**PROBLEM STATEMENT**:
Please return the listing exactly as written, but without its pictures.

──────── SUPPLIED DATA

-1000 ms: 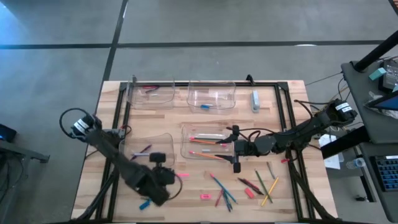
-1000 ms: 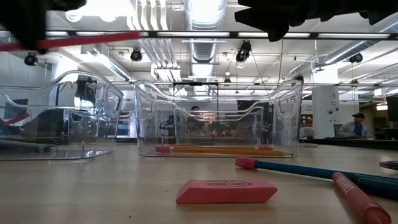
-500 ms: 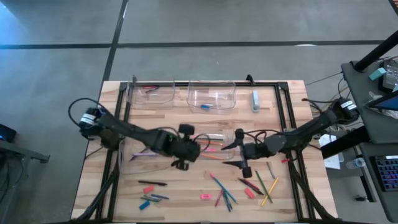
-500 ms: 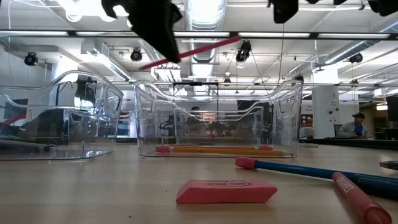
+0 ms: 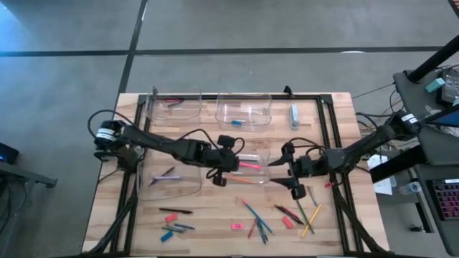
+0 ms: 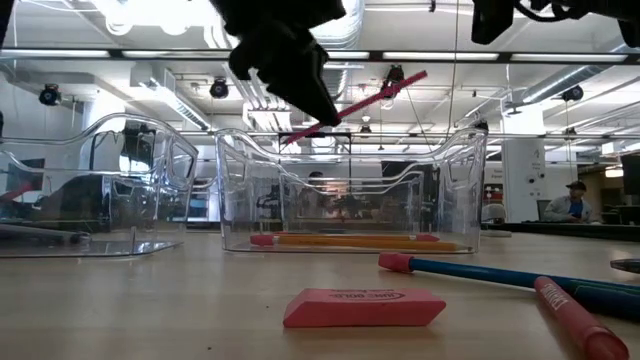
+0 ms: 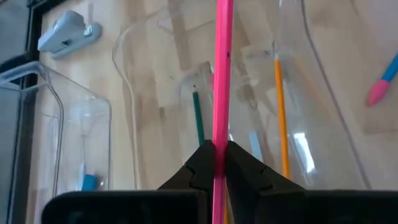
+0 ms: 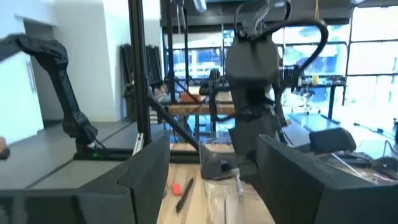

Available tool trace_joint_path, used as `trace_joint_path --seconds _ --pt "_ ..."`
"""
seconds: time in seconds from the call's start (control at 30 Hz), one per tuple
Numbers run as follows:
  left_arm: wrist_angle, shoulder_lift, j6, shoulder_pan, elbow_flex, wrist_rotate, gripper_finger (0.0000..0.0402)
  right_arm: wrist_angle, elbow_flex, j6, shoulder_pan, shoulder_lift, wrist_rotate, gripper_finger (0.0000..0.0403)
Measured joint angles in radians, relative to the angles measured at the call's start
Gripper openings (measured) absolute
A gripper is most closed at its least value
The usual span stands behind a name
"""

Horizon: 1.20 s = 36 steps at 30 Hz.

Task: Sort crayons/erasers/pens/pencils in bins
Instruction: Put the pink pencil into the bottom right transparent bin, then put the green pencil into the bottom right transparent bin

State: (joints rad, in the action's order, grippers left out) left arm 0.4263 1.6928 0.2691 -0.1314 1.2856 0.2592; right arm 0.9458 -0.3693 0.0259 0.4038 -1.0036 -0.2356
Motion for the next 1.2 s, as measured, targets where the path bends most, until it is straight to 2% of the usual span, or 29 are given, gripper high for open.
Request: trace_joint_path --seconds 0.2,0.43,0.57,0.67,0.8,0.9,1.03,1.13,1.2 --pt "-0.021 0.0 0.002 0.006 -0.041 -0.001 0.0023 0.082 0.033 0.033 -0.003 -0.018 -0.001 0.0228" --pt "-0.041 0.008 0.002 0.006 -0.054 -0.007 0.0081 0.082 0.033 0.046 -0.003 -0.027 -0.001 0.0228" --pt "-0.02 -0.011 -0.02 -0.004 -0.023 0.056 0.0119 0.083 0.033 0.028 -0.003 -0.026 -0.002 0.0228" --pt "0.011 -0.085 -0.049 -0.035 -0.017 0.123 0.0129 0.084 0.033 -0.008 -0.003 -0.025 -0.003 0.0228" --pt "-0.01 -0.272 -0.137 -0.1 -0.092 0.161 0.0131 0.079 0.033 -0.058 -0.002 -0.025 0.001 0.0228" --pt "-0.167 -0.415 -0.202 -0.173 -0.242 0.176 0.0131 0.078 0.033 -0.109 -0.002 -0.023 0.032 0.0228" --pt "-0.526 -0.574 -0.219 -0.283 -0.504 0.198 0.0131 0.059 0.033 -0.233 -0.001 -0.015 0.033 0.0228" --pt "-0.8 -0.652 -0.283 -0.362 -0.686 0.204 0.0131 -0.068 0.032 -0.327 0.0 -0.013 0.013 0.0228" --pt "-1.004 -0.67 -0.314 -0.415 -0.795 0.206 0.0131 -0.204 0.032 -0.444 0.0 -0.013 -0.022 0.0228"
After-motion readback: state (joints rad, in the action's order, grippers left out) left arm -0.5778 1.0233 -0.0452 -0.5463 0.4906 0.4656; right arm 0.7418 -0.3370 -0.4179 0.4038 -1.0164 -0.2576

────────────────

**YOUR SOLUTION**:
-1000 ms: 
-1000 ms: 
-500 ms: 
-500 ms: 
+0 ms: 
+0 ms: 
+0 ms: 
+0 ms: 

Available tool trace_joint_path, used as `trace_joint_path --seconds _ --pt "_ ..."`
"""
seconds: time in seconds from the call's start (control at 30 Hz), one per tuple
Numbers run as follows:
  left_arm: wrist_angle, shoulder_lift, j6, shoulder_pan, elbow_flex, wrist_rotate, gripper_finger (0.0000..0.0402)
  right_arm: wrist_angle, elbow_flex, j6, shoulder_pan, shoulder_lift, wrist_rotate, gripper_finger (0.0000..0.0403)
Measured joint angles in radians, relative to the angles measured at the call's start
Gripper openings (measured) absolute
A gripper is most closed at its least value
The usual span stands behind a name
"""

Horizon: 1.20 s = 36 steps at 30 Hz.

Task: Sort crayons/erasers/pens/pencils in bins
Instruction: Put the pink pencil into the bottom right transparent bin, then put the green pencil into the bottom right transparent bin

State: (joints rad, in the action's order, grippers left out) left arm 0.4263 1.6928 0.2691 -0.1314 1.2856 0.2592; right arm 0.9458 -0.3693 0.0259 0.4038 -1.0036 -0.2356
Motion for the next 1.2 s, as measured, targets where the path bends most, until it is straight to 2% of the usual span, or 29 are given, gripper high for open.
Request: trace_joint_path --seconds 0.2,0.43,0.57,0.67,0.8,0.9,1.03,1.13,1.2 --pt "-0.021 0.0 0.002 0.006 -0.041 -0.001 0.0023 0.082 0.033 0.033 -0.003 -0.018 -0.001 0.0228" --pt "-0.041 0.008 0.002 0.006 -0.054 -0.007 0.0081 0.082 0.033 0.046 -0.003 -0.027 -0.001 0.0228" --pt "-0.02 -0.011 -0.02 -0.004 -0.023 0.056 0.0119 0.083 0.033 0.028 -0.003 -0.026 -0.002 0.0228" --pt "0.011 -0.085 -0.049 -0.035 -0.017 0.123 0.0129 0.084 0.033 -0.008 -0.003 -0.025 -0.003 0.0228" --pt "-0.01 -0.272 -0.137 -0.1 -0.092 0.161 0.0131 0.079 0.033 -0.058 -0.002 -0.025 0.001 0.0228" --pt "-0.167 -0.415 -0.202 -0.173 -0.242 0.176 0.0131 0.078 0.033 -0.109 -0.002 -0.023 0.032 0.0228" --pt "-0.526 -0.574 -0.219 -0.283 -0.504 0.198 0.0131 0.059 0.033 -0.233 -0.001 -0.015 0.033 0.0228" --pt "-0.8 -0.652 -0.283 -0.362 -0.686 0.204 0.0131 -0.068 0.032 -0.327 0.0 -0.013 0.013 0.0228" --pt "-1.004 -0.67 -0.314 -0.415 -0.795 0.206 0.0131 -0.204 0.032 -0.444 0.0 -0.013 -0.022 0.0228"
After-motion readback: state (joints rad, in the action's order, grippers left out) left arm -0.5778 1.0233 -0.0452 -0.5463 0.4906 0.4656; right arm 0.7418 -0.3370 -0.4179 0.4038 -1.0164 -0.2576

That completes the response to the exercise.